Recharge your knowledge of the modern data warehouse

Data warehousing is evolving from centralized repositories to logical data warehouses leveraging data virtualization and distributed processing. Make sure you’re not using old terminology to explain new initiatives.

Are you comfortable with source systems feeding ETL processes into operational data stores or master reference data through an enterprise service bus with the product, supply chain and business operational reports dumped into a presentation layer with soft analytics, dashboards, alerts and scorecards? That was yesterday.

Don’t get caught, explaining your new data warehouse initiative with old terminology.

Traditional vs. modern data warehouses

Data warehouses are not designed for transaction processing. Modern data warehouses are structured for analysis. In data architecture Version 1.0, a traditional transactional database was funneled into a database that was provided to sales. In data architecture Version 1.1, a second analytical database was added before data went to sales, with massively parallel processing and a shared-nothing architecture. The challenge was that this resulted in slow writes and fast reads. In data architecture Version 2.0, the transactional database populated a second database which flowed into a third analytical database, which connected to the presentation layer (business intelligence). In data architecture Version 2.1, multiple transactional databases fed the core database which provided information downstream to data stores (sales, marketing, finance) that connected to a business intelligence engine. At this point, traditional database structures end and modern structures begin: data architecture Version 3.0.

The two below examples highlight the difference between a traditional data warehouse and a data a modern data warehouse (using Hadoop for this example).

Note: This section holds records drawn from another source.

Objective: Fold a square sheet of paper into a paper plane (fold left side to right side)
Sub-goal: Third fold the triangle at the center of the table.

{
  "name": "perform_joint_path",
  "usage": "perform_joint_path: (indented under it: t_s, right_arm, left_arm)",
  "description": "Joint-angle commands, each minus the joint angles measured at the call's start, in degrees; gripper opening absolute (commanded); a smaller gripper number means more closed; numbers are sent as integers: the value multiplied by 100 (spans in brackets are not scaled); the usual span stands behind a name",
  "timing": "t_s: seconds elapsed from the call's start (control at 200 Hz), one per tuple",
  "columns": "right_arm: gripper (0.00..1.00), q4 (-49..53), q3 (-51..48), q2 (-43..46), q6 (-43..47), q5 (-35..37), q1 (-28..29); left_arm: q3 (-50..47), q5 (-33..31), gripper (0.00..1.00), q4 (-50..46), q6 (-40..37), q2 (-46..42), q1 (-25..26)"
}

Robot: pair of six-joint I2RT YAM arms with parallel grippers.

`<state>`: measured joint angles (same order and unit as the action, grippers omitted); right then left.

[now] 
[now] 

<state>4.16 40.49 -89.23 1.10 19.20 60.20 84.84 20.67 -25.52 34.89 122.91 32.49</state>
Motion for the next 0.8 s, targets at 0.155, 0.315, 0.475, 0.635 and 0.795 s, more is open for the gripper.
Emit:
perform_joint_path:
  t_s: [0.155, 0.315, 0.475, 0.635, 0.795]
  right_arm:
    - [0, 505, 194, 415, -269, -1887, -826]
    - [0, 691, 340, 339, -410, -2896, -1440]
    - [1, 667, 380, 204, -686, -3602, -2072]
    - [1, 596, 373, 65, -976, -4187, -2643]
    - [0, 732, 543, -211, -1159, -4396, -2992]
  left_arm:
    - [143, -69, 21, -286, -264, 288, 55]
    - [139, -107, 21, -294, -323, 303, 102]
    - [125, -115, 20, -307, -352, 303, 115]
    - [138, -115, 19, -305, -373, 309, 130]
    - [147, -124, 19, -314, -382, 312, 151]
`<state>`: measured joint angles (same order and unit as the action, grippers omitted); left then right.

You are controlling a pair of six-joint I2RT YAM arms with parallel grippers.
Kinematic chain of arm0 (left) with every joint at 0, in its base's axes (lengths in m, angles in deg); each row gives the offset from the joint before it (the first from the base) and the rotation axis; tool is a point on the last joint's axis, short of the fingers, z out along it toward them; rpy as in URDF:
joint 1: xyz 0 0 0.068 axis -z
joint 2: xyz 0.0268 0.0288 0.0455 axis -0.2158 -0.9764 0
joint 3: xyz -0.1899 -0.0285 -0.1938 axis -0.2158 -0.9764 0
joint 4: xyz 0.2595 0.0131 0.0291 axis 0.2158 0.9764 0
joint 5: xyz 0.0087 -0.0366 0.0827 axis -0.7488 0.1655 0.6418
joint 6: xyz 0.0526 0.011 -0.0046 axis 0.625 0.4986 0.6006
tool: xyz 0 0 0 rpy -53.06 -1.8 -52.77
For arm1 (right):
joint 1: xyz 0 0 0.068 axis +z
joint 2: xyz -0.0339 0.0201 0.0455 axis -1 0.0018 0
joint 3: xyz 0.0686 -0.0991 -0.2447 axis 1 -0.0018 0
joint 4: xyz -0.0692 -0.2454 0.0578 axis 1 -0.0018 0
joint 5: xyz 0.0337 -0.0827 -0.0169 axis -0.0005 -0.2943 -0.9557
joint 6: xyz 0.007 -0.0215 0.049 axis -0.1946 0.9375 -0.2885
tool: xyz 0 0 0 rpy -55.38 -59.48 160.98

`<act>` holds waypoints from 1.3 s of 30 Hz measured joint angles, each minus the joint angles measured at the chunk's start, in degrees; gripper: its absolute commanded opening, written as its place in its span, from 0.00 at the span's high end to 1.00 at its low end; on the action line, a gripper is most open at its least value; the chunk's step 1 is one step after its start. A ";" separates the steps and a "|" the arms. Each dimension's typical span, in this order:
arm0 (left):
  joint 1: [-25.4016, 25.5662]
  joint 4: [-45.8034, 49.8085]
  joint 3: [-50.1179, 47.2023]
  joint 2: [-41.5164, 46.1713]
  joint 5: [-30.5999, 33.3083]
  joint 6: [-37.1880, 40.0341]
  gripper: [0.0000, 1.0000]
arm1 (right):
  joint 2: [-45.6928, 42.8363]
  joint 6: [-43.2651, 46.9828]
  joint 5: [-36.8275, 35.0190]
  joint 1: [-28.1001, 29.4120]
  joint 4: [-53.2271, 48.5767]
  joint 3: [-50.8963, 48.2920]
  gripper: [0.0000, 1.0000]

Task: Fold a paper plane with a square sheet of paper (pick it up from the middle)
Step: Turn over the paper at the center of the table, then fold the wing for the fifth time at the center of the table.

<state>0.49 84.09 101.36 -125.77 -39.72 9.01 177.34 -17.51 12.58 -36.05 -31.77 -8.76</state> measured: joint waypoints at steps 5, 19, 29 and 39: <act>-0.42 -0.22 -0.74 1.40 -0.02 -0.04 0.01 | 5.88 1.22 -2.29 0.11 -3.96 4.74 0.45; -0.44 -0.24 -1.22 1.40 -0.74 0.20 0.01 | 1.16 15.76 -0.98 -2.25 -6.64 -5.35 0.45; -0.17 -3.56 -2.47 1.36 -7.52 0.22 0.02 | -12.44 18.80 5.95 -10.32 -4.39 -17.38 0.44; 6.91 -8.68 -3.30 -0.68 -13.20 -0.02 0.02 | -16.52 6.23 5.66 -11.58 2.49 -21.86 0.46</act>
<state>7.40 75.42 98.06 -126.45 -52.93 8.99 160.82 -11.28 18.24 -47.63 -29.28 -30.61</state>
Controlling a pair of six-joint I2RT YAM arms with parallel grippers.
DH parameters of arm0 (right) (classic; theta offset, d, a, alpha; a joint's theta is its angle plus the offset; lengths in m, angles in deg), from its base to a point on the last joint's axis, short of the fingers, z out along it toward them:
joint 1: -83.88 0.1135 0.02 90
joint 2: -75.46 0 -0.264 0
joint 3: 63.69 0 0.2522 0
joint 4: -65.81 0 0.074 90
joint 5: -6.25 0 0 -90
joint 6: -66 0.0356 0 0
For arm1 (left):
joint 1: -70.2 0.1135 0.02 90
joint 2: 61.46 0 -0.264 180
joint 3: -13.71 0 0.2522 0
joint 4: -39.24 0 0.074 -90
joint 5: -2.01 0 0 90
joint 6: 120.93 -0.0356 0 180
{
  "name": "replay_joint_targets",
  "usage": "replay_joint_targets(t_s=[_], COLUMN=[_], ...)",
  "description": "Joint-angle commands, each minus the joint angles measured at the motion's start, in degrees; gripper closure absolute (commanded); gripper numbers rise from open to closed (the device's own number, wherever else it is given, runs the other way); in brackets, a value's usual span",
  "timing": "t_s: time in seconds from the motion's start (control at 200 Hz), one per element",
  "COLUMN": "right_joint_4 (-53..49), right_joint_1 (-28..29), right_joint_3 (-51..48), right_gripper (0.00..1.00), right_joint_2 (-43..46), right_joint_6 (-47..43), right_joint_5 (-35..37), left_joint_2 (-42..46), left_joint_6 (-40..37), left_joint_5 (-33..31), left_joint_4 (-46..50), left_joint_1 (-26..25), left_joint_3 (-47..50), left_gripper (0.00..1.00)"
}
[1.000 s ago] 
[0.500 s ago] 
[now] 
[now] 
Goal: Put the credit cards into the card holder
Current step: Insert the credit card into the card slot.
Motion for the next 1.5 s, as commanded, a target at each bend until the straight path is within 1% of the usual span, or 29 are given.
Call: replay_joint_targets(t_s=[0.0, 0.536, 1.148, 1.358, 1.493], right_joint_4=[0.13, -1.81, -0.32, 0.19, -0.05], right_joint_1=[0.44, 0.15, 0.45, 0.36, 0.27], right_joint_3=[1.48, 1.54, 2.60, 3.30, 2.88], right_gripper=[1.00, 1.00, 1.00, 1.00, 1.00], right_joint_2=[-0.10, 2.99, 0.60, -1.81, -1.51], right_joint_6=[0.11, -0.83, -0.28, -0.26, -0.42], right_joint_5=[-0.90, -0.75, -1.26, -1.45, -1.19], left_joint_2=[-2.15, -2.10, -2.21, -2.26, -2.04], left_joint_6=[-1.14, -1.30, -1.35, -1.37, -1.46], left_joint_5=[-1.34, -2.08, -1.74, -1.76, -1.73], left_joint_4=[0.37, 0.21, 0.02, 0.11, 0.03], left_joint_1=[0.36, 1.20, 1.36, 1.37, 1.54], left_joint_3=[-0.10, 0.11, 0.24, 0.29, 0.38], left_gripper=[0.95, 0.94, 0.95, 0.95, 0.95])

Traditional data warehouse:

  1. Operational systems: CRM, ERM, financial, billing.
  2. ETL: decision analysis model and data.
  3. Enterprise data warehouse: operational, customers and IT data marts.
  4. BI platform: KPI summary, monthly and quarterly reporting and daily summaries.
  5. Automatic customer value analysis: interactive data queries, static data analysis, and OLAP.
  6. BI collaboration portal: wholesale, OEM, sales, employees and external.

Modern data warehouse:

  1. HDFS: Hadoop Distributed File System.
  2. HCatalog: a metadata and table and storage management layer system.
  3. HBase: key-value database, columnar storage.
  4. MapReduce: a flexible parallel data processing framework for large data sets.
  5. Oozie: A MapReduce job scheduler.
  6. ZooKeeper: distributed hierarchical key-value store enabling synchronization across a cluster.
  7. Hadoop: open-source software framework to support data-intensive distributed applications (storage, processing of big data sets).
  8. Hive: A high-level language built on top of MapReduce for analyzing large data sets.
  9. Pig: Enables the analysis of large data sets using Pig Latin. Pig Latin is a high-level language compiled into MapReduce for parallel data processing.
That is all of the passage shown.